**Work task:** Copy out all the lines of the data that hold the word "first".

**Records:**
##########
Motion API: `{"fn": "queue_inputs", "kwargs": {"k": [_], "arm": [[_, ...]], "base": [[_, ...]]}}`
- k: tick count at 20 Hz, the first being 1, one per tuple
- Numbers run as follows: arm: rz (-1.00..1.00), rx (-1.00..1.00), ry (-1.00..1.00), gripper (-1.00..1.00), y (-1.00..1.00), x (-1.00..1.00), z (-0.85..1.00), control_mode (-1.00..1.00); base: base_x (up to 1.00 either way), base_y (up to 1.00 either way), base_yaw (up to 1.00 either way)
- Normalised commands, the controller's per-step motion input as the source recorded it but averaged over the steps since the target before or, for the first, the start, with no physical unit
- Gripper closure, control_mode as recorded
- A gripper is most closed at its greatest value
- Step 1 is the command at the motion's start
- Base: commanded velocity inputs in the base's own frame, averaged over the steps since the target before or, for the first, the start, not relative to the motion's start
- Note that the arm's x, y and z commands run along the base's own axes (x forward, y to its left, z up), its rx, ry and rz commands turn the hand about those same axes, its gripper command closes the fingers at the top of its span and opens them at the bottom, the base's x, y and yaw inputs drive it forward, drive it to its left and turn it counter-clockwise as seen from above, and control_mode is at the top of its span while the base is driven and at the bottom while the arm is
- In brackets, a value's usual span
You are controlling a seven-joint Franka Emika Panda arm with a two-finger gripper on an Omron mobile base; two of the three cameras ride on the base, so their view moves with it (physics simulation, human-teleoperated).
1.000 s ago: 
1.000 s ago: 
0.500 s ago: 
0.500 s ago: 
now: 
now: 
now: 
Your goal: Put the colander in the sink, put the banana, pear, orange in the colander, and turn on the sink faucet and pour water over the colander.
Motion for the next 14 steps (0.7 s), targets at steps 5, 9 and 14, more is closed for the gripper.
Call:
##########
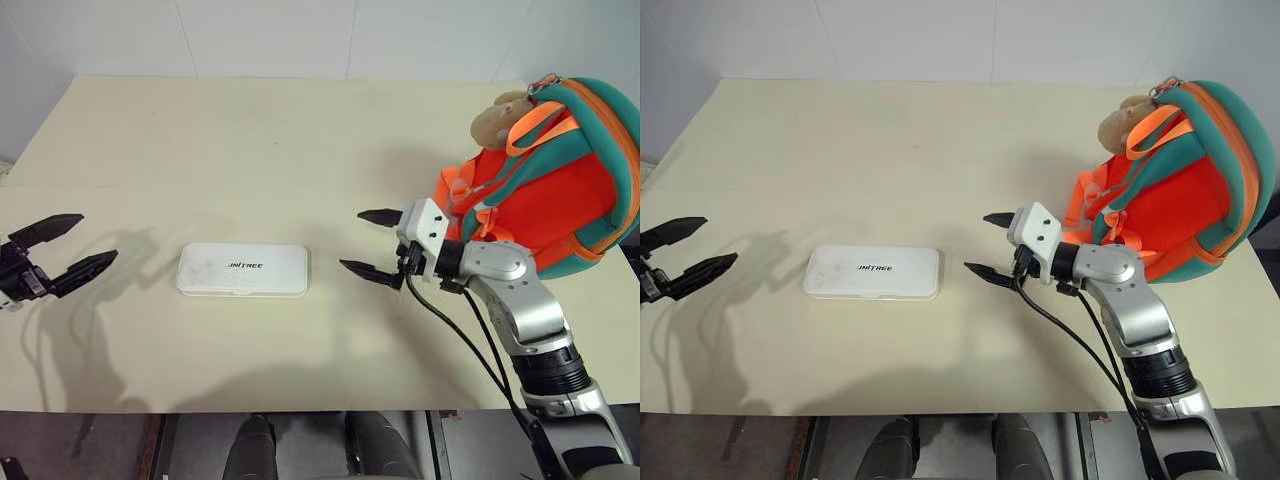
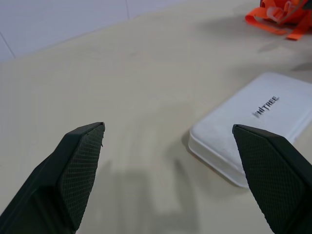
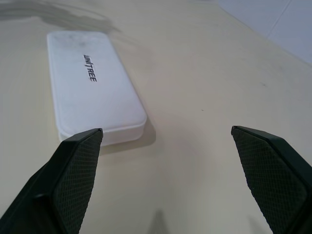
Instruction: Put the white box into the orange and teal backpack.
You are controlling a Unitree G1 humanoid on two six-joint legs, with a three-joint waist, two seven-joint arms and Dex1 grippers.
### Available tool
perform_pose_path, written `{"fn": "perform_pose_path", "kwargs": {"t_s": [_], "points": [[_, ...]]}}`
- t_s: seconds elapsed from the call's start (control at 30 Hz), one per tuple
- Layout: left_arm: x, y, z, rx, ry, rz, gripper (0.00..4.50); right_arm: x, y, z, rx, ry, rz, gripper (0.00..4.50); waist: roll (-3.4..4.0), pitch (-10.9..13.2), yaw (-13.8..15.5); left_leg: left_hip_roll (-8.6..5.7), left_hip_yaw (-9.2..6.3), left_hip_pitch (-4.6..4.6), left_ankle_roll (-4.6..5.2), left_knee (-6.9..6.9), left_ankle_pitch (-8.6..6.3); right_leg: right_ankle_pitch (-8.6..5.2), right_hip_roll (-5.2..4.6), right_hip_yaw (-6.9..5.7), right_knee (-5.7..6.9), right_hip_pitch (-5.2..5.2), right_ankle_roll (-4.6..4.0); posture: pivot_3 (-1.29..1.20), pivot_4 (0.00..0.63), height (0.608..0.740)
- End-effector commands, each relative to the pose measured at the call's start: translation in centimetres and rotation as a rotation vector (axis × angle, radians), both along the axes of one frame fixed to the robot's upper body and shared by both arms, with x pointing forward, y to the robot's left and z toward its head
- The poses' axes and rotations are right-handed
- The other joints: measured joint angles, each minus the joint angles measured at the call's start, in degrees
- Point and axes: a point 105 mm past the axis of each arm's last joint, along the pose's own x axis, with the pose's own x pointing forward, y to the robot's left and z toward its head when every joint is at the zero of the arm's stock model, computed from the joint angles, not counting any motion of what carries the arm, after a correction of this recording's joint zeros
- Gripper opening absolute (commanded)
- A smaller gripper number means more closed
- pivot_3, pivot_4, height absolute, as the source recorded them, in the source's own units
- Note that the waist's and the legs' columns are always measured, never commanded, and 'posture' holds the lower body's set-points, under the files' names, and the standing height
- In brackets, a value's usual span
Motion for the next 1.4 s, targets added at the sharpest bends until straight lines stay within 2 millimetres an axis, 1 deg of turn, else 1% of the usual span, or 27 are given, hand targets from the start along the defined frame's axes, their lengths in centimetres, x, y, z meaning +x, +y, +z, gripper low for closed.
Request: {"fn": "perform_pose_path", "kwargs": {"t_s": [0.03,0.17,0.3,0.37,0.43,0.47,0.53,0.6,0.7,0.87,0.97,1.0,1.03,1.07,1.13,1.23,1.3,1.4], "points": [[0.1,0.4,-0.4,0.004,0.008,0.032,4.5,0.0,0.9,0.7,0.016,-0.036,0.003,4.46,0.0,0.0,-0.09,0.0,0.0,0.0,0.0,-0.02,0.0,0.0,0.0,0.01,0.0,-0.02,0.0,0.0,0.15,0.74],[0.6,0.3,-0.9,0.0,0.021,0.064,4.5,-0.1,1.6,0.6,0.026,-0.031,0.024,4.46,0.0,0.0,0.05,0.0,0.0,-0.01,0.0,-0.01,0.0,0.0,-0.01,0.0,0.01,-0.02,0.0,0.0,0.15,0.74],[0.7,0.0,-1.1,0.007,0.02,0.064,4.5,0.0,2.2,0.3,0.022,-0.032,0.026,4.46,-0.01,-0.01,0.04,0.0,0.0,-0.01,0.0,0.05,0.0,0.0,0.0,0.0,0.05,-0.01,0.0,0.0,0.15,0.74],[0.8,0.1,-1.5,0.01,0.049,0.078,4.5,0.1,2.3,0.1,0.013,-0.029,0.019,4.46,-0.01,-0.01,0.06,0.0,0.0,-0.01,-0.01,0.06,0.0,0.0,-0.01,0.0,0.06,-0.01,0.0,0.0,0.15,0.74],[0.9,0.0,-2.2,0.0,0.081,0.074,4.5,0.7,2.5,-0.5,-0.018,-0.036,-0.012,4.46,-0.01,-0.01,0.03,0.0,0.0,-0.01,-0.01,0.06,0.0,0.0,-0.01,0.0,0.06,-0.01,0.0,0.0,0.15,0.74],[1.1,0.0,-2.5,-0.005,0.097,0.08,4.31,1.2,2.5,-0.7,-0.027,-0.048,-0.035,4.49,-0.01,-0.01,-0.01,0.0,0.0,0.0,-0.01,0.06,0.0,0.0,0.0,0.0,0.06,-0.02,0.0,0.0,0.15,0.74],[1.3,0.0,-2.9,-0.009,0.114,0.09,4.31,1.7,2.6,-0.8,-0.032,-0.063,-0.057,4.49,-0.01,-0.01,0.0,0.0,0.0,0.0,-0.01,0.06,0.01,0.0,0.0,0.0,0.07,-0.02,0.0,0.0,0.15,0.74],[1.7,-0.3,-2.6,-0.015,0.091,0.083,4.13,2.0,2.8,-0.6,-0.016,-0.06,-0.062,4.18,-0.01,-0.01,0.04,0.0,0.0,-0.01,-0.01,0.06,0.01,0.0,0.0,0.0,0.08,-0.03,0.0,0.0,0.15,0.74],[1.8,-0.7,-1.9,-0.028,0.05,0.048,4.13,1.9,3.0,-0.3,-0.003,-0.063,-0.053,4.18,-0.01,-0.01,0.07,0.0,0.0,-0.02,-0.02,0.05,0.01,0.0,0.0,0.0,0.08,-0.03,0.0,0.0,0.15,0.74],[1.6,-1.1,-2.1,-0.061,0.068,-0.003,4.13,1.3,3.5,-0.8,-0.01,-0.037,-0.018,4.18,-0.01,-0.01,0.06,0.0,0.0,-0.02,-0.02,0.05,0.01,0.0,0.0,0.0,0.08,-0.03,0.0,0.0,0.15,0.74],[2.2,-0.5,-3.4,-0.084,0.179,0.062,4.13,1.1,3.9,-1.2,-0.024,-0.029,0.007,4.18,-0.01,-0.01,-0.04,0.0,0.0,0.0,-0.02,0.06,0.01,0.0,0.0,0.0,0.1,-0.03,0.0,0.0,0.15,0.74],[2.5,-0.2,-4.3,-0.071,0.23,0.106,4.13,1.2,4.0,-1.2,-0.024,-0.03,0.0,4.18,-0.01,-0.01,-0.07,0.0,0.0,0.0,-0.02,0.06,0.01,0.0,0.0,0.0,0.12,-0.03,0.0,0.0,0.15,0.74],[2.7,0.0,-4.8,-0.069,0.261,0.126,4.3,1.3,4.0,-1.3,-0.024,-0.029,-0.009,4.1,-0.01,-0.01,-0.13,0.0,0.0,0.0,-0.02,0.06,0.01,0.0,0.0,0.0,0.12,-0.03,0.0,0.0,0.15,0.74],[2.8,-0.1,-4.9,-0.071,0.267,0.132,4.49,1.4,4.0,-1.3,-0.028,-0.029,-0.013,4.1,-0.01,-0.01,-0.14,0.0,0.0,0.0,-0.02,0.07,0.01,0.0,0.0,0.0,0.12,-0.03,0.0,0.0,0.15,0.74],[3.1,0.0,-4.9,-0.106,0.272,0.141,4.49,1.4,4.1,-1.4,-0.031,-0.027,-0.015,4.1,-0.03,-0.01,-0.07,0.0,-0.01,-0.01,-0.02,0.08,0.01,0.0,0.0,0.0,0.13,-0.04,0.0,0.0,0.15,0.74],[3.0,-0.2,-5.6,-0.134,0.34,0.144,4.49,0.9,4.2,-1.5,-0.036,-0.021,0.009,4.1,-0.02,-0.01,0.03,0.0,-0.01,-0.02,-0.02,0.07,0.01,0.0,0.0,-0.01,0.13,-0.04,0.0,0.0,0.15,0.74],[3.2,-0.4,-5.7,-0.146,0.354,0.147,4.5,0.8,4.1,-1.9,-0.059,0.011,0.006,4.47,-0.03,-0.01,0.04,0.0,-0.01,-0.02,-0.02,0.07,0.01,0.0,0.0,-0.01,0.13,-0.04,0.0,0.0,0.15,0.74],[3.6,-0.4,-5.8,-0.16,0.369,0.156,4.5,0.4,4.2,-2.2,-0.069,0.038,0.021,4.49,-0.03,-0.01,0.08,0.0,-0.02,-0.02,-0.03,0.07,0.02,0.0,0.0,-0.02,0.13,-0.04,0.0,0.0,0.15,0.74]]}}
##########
**Exercise response:**
- k: tick count at 20 Hz, the first being 1, one per tuple
- Normalised commands, the controller's per-step motion input as the source recorded it but averaged over the steps since the target before or, for the first, the start, with no physical unit
- Base: commanded velocity inputs in the base's own frame, averaged over the steps since the target before or, for the first, the start, not relative to the motion's start

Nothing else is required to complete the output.